- [What this task involves] Could you print the stretch of lines below from the one with "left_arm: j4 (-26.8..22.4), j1" through the one with "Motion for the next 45", exactly as they stand and without any pictures?

- [Material provided]
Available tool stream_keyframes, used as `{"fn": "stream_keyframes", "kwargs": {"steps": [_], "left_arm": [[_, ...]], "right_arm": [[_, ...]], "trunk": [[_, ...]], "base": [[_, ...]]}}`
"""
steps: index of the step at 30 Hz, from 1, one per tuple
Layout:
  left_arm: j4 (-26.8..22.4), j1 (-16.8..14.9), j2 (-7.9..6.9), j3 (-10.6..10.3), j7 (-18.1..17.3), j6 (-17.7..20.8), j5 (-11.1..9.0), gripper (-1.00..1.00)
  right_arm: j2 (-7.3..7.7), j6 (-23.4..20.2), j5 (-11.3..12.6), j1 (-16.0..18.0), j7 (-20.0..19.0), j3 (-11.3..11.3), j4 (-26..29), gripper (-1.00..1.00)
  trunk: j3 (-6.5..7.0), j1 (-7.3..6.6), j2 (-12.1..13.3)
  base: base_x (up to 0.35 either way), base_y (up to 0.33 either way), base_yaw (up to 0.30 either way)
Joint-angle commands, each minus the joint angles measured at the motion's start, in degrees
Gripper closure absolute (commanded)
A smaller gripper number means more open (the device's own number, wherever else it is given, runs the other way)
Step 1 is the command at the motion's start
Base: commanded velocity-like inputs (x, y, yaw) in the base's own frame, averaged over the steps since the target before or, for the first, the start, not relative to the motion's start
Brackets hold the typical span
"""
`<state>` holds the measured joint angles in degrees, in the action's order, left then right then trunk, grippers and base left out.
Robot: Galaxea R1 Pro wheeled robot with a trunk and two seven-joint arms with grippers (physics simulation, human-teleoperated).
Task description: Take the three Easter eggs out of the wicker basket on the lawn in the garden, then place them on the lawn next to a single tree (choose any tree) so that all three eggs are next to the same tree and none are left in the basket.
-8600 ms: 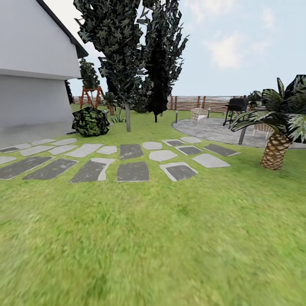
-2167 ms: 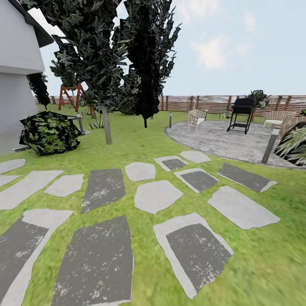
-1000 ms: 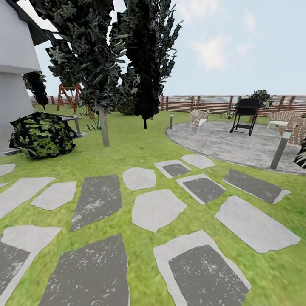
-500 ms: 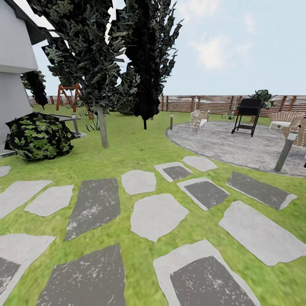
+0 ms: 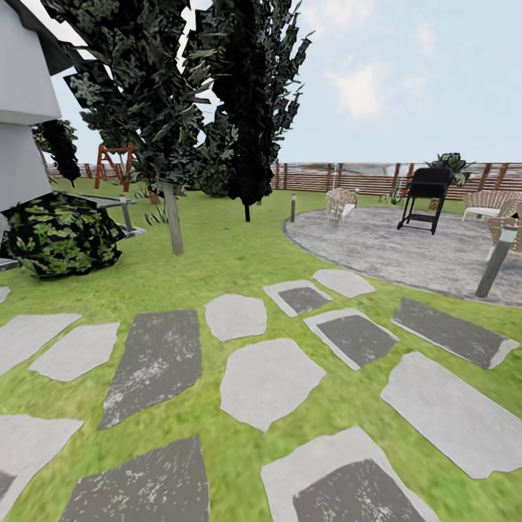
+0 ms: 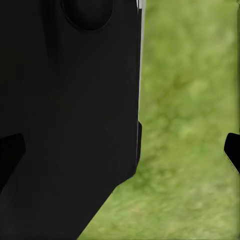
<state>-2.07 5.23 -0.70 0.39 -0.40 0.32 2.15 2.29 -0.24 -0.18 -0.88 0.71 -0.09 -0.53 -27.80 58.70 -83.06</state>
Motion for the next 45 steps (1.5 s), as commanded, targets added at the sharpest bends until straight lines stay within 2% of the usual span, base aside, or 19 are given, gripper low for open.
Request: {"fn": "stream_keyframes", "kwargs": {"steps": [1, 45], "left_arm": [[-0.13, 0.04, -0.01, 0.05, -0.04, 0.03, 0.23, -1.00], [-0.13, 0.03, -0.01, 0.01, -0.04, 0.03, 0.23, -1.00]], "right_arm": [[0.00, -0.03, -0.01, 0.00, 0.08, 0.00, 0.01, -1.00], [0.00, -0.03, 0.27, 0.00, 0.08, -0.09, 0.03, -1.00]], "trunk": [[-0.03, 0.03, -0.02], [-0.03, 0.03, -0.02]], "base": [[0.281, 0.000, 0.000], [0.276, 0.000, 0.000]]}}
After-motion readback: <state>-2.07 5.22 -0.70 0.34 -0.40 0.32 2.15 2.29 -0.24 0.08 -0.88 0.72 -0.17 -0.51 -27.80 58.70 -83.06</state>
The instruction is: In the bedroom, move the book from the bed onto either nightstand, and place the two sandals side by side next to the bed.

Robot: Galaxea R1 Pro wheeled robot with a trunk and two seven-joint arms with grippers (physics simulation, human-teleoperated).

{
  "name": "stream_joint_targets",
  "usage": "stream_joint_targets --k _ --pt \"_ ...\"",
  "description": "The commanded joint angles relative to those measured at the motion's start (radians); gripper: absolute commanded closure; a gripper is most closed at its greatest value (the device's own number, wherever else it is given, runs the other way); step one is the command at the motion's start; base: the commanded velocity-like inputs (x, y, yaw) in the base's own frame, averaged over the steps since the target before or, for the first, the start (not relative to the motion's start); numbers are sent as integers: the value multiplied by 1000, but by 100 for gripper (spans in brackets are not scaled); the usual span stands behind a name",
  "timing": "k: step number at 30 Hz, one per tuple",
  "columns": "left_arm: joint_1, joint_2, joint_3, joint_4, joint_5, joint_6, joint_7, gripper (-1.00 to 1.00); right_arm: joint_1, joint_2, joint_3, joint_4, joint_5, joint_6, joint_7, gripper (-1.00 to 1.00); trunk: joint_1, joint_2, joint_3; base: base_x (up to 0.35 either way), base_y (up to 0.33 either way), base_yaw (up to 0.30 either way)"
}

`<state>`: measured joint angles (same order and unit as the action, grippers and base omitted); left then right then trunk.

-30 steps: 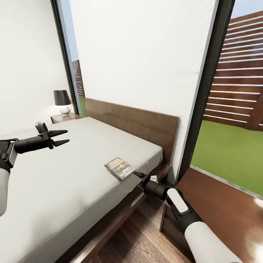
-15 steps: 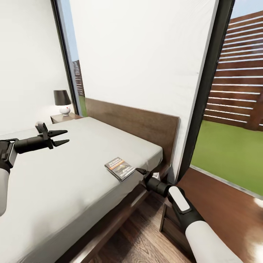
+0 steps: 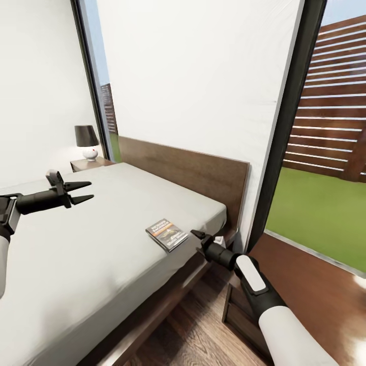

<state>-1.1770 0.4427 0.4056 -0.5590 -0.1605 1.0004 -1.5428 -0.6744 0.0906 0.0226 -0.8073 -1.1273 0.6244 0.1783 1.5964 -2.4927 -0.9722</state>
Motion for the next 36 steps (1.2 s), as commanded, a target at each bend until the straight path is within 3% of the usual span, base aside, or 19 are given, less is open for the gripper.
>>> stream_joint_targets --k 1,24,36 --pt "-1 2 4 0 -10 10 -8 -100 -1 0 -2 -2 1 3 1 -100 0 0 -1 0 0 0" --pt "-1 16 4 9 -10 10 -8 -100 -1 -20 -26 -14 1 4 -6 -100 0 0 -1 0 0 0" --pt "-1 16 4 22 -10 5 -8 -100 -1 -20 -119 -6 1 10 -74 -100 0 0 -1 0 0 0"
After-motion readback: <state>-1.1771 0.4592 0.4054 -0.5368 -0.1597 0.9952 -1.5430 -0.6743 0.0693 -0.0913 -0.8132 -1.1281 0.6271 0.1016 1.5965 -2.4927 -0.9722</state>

- [Output below]
  left_arm: j4 (-26.8..22.4), j1 (-16.8..14.9), j2 (-7.9..6.9), j3 (-10.6..10.3), j7 (-18.1..17.3), j6 (-17.7..20.8), j5 (-11.1..9.0), gripper (-1.00..1.00)
  right_arm: j2 (-7.3..7.7), j6 (-23.4..20.2), j5 (-11.3..12.6), j1 (-16.0..18.0), j7 (-20.0..19.0), j3 (-11.3..11.3), j4 (-26..29), gripper (-1.00..1.00)
  trunk: j3 (-6.5..7.0), j1 (-7.3..6.6), j2 (-12.1..13.3)
  base: base_x (up to 0.35 either way), base_y (up to 0.33 either way), base_yaw (up to 0.30 either way)
Joint-angle commands, each minus the joint angles measured at the motion's start, in degrees
Gripper closure absolute (commanded)
A smaller gripper number means more open (the device's own number, wherever else it is given, runs the other way)
Step 1 is the command at the motion's start
Base: commanded velocity-like inputs (x, y, yaw) in the base's own frame, averaged over the steps since the target before or, for the first, the start, not relative to the motion's start
Brackets hold the typical span
"""
`<state>` holds the measured joint angles in degrees, in the action's order, left then right then trunk, grippers and base left out.
Robot: Galaxea R1 Pro wheeled robot with a trunk and two seven-joint arms with grippers (physics simulation, human-teleoperated).
Task description: Take the three Easter eggs out of the wicker basket on the lawn in the garden, then place them on the lawn next to a single tree (choose any tree) so that all three eggs are next to the same tree and none are left in the basket.
-8600 ms: 
-2167 ms: 
-1000 ms: 
-500 ms: 
+0 ms: 
+0 ms: 
<state>-2.07 5.23 -0.70 0.39 -0.40 0.32 2.15 2.29 -0.24 -0.18 -0.88 0.71 -0.09 -0.53 -27.80 58.70 -83.06</state>
Motion for the next 45 steps (1.5 s), as commanded, targets added at the sharpest bends until straight lines stay within 2% of the usual span, base aside, or 19 are given, gripper low for open.

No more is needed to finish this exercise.